“Bumdes jangan hanya mikir bangun kantor. Bumdes bisa bangun kopra putih, harganya lebih bagus jika dengan kopra hitam. Bumdes harus mampu mengganti produk pabrik, bikin batok kelapa marketnya juga besar, potensi tuna loin. Bapak pernah berpikir kirim tuna segar cari jaringan kirim ke restoran di Jakarta ada sekarang 200 gram dijual di Grand Indonesia lantai bawah dijual harga Rp 200 ribu,” terangnya.

Apalagi, kata dia, penjualan produk Morotai dengan transportasi saat ini misalnya melalui pesawat, tol laut, maupun sosial media serta jaringan persatuan Asosiasi Kepala Desa se-Indonesia.
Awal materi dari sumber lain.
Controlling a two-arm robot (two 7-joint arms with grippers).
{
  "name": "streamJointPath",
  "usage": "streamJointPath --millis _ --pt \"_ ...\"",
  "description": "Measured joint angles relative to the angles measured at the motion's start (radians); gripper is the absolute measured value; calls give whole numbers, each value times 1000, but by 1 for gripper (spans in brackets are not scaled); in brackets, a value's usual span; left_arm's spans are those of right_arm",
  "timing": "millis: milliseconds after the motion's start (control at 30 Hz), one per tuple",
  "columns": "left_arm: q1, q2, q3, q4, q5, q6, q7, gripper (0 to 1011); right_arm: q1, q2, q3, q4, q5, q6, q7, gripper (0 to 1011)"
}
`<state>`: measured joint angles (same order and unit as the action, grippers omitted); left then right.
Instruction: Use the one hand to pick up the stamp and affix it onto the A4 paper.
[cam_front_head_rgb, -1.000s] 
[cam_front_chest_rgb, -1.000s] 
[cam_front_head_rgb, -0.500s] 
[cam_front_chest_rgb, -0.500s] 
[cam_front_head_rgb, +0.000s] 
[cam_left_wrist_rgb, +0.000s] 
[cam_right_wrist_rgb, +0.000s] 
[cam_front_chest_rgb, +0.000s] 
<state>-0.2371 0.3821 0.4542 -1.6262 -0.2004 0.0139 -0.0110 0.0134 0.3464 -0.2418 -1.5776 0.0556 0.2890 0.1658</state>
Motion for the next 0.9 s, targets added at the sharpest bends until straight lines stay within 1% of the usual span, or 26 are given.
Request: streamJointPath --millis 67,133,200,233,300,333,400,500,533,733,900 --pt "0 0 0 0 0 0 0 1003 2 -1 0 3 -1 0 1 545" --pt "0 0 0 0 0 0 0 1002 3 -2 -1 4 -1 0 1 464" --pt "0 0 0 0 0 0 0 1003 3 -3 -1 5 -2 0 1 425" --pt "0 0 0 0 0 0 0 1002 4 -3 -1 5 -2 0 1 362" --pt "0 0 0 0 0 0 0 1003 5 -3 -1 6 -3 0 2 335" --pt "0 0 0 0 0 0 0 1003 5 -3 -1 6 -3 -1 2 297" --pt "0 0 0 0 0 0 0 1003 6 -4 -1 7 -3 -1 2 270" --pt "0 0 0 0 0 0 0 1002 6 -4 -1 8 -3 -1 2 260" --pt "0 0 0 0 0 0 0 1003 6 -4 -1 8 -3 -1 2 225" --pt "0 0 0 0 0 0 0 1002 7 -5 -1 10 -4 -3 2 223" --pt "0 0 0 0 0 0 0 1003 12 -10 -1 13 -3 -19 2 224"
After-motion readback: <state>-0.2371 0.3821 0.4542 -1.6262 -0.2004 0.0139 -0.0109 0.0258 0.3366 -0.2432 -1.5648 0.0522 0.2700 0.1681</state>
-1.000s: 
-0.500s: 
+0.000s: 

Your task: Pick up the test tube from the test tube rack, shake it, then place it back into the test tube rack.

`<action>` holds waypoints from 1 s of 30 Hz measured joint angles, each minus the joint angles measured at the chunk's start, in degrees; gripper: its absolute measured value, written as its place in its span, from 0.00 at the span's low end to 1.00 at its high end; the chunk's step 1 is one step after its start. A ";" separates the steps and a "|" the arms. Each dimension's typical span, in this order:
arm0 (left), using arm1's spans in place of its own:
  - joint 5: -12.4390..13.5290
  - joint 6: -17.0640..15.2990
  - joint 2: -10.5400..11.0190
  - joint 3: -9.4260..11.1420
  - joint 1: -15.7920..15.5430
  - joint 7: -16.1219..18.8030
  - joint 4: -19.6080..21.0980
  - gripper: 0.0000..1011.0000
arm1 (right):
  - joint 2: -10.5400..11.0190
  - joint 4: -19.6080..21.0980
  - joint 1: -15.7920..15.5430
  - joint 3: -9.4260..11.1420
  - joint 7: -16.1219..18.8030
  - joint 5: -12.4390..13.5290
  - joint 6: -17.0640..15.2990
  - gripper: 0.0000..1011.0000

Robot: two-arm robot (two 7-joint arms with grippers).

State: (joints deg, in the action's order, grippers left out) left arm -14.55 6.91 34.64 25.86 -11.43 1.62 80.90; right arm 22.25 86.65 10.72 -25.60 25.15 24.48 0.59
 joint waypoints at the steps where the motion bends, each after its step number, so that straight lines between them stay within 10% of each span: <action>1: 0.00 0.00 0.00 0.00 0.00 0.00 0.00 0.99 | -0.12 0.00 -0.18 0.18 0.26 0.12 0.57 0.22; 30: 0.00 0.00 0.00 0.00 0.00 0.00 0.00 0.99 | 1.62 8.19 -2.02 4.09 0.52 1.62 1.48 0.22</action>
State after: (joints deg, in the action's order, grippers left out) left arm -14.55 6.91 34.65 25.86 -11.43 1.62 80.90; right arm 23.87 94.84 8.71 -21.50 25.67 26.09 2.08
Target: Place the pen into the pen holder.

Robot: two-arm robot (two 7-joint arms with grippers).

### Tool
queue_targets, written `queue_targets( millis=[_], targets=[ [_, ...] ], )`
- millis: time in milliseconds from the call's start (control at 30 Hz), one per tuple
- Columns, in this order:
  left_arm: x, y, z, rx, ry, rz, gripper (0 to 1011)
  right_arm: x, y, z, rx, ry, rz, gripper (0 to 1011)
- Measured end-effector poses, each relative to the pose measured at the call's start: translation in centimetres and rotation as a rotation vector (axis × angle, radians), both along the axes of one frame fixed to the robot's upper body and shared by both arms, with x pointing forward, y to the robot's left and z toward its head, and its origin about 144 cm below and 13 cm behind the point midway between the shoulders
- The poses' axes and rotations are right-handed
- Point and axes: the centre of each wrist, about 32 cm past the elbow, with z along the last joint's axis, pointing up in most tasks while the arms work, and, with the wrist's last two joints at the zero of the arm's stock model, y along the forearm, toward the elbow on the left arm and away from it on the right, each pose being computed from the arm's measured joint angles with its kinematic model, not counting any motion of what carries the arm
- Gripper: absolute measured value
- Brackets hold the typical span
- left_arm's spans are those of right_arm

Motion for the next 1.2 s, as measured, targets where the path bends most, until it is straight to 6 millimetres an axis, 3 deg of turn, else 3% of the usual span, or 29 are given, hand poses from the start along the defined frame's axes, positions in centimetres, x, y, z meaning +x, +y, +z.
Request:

“Kalau ada desa yang punya potensi buat kopra putih, maka desa lain juga harus dikembangkan sehingga itu bisa dijual banyak dan bisa dilirik oleh investor,” tuturnya.

Oleh sebab itu, Apdesi harus pandai memanfaatkan grup antardaerah untuk promosi potensi desa.

“Bapak bisa manfaatkan jual produk dan tawarkan ke mereka misalnya ke Surabaya, Bali, Makassar dan lainnya sehingga orang kenal ikan tuna dari Morotai, batok kelapa dari Morotai dan sebagainya,” tandas Samsul.